Building Up Residents, Not Just Housing

A symbiotic relationship exists between an apartment building and its residents. The building needs residents to keep it vibrant, advise the staff about maintenance needs, and support the operations through their rent. And people need a home base from which to grow and thrive.

As awareness grows about the value of supporting residents’ broader needs and goals (and models for making added programming work), resident services are going mainstream. On-site services are no longer limited to community amenities at luxury properties or case management in housing for vulnerable populations. Top-tier affordable housing developers and owners are incorporating services for families with kids, older adults, singles—everyone.

“Housing is the base that supports everything,” says Stephen R. Whyte, managing director and founder of Vitus Group, a for-profit affordable housing developer headquartered in Seattle. “When you have housing that’s affordable and families can anticipate living there for some period of time, you’re giving that family more stability.”

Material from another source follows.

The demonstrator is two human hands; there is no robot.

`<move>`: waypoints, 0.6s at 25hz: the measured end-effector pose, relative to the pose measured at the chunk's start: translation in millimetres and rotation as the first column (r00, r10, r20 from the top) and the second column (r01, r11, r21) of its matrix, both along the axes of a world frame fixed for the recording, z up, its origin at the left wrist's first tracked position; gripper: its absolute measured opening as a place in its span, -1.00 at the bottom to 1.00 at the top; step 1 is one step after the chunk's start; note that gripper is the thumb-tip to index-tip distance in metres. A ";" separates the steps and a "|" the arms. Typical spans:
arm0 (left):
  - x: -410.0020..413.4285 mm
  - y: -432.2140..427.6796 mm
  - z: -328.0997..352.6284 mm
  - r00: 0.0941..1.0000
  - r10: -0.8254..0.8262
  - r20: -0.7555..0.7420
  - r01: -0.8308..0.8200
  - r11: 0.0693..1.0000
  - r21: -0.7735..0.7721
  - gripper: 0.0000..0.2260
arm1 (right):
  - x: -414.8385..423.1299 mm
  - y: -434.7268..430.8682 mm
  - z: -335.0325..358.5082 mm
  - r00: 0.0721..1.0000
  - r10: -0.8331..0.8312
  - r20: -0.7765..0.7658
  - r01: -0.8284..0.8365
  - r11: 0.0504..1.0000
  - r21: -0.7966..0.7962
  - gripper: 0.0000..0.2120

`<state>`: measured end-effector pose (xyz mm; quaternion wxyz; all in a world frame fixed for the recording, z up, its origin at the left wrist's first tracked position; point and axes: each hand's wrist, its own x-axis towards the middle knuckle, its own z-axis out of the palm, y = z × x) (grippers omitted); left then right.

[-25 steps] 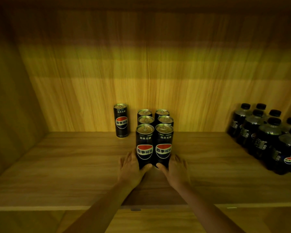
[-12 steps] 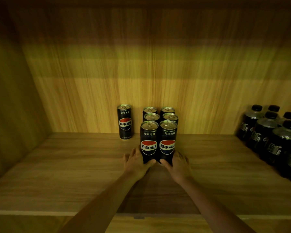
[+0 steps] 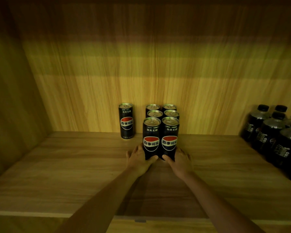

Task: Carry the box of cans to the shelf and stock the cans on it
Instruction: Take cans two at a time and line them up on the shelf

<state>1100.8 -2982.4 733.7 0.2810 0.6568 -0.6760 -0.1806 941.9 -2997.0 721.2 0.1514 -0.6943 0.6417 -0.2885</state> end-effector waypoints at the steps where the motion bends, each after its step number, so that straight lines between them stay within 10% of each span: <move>1: -2.1 0.8 -1.3 1.000 0.000 0.011 0.000 1.000 0.002 -0.33 | -1.8 0.8 -0.6 1.000 -0.012 -0.001 0.012 1.000 -0.009 -0.49; 15: -9.0 -5.2 -1.1 0.999 0.031 0.012 -0.032 0.998 0.059 -0.27 | -8.4 3.8 8.3 0.995 0.016 -0.095 -0.012 0.999 0.035 -0.43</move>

When the base is stable, Whyte says, people can focus on getting the services they need: health care and wellness programming, food and nutrition, financial and computer literacy, job training, educational programs, and community events, such as health fairs, voter registration, and volunteer service opportunities. With those services right in their neighborhoods, residents are more likely to take advantage of them and gain better health and education while feeling right at home.

Whyte and others say that providing service-enriched housing requires a commitment of time and resources on the part of property managers. To make sure that commitment is valuable, the services need to be meaningful and have a measurable impact.

Focusing on five priorities can get a new resident services program off to a good start.

1. Safeguarding stability. Valerie Agostino, a senior vice president at the national nonprofit Mercy Housing, says that her organization’s property management and resident services staff work together to help people be successful. To that end, they take steps to boost residents’ practical living skills and housing stability.

“Sometimes, people who have been on the streets for a while haven’t a clue about how to take care of an apartment, what it will take to comply with a lease agreement, how to use a vacuum cleaner,” Agostino says.

Resident services staff also help residents find emergency funding when they cannot make their rent and make sure they’re able to make payments on time, improving their likelihood of being able to stay put and use the property’s services.

2. Finding the right partners. To tailor its services to each community in which it works, BRIDGE Housing—a nonprofit developer, owner, and manager of affordable housing on the West Coast—carefully chooses local social service providers.

“It’s important to have people in that community work with us because they have greater understanding of needs and greater access,” says Susan Neufeld, BRIDGE Housing vice president.

3. Measuring outcomes. Vitus Group looks for partners who not only can provide the services residents need but also are good at demonstrating the difference their programs make.

“We work with providers that have strong systems to design and measure their impact,” says Sara Wall, a social impact manager. “That’s an important criterion.”

Neufeld says BRIDGE Housing is working to create a “robust outcomes system” that measures its services impact on residents. The organization is part of Stewards of Affordable Housing for the Future, a network of affordable housing providers that has identified several outcomes to track, including residents’ income and asset growth, children’s educational progress, community engagement, and health indicators.

4. Promoting health. Mercy Housing partners with seven health care systems to provide health and wellness services. Its residents are more likely to have routine checkups and fewer emergency visits after a year of living in its properties.

On-site health services can be added early in planning a mixed-use development, as was the case with the Paseo Verde development in Philadelphia. Yet, many examples—including a health clinic at Beacon Communities in Richmond—show that partnerships can also grow to add services using existing community space well after a property is on line.

5. Focusing on children and families. Vitus Group, Mercy Housing, and BRIDGE Housing all have programs and initiatives that strengthen children’s mental and socio-emotional well-being. These programs not only strengthen children’s opportunities to succeed, they can also alleviate parental stress and support greater labor force participation.

Vitus Group offers tutoring, science programs, field trips, summer camp, and other enriching activities. Seventy percent of children who participated in Vitus Group after-school programming three times a week or more showed positive achievement in reading and language arts grades, according to Wall.

Mercy Housing has also seen positive effects on children enrolled in KidzLit, an evidence-based after-school program that teaches reading skills.

The Healthy Generations program at BRIDGE Housing’s Potrero Hills Terrace and Annex property promotes five factors shown to protect children from trauma and reduce the impact of stress: good nutrition, positive activities, nontoxic environments, nonviolent communication, and education. A substantial part of the program focuses on building parenting skills to get kids off to a good start. And if it helps to build a community among parents in the meantime, that is an added plus.